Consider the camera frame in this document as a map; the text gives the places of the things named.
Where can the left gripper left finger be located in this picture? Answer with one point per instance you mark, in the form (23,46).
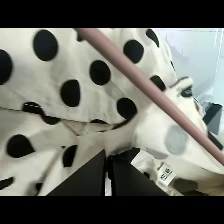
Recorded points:
(86,180)

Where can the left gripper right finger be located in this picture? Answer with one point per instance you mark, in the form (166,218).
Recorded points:
(133,181)

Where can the white black-dotted shirt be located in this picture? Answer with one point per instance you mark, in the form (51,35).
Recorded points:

***

> WORK TO BE COMPLETED
Set down all the material exactly once more. No pictures.

> SOLUTION
Consider the camera frame in this document as a map; the text gives the places of the things named.
Where can the left gripper left finger be located in this picture? Answer with one point per instance you mark, in the form (23,46).
Recorded points:
(86,180)

Where can the left gripper right finger be located in this picture? Answer with one point per instance you mark, in the form (166,218).
Recorded points:
(133,181)

Where can the white black-dotted shirt be located in this picture? Answer with one point per instance you mark, in the form (51,35).
Recorded points:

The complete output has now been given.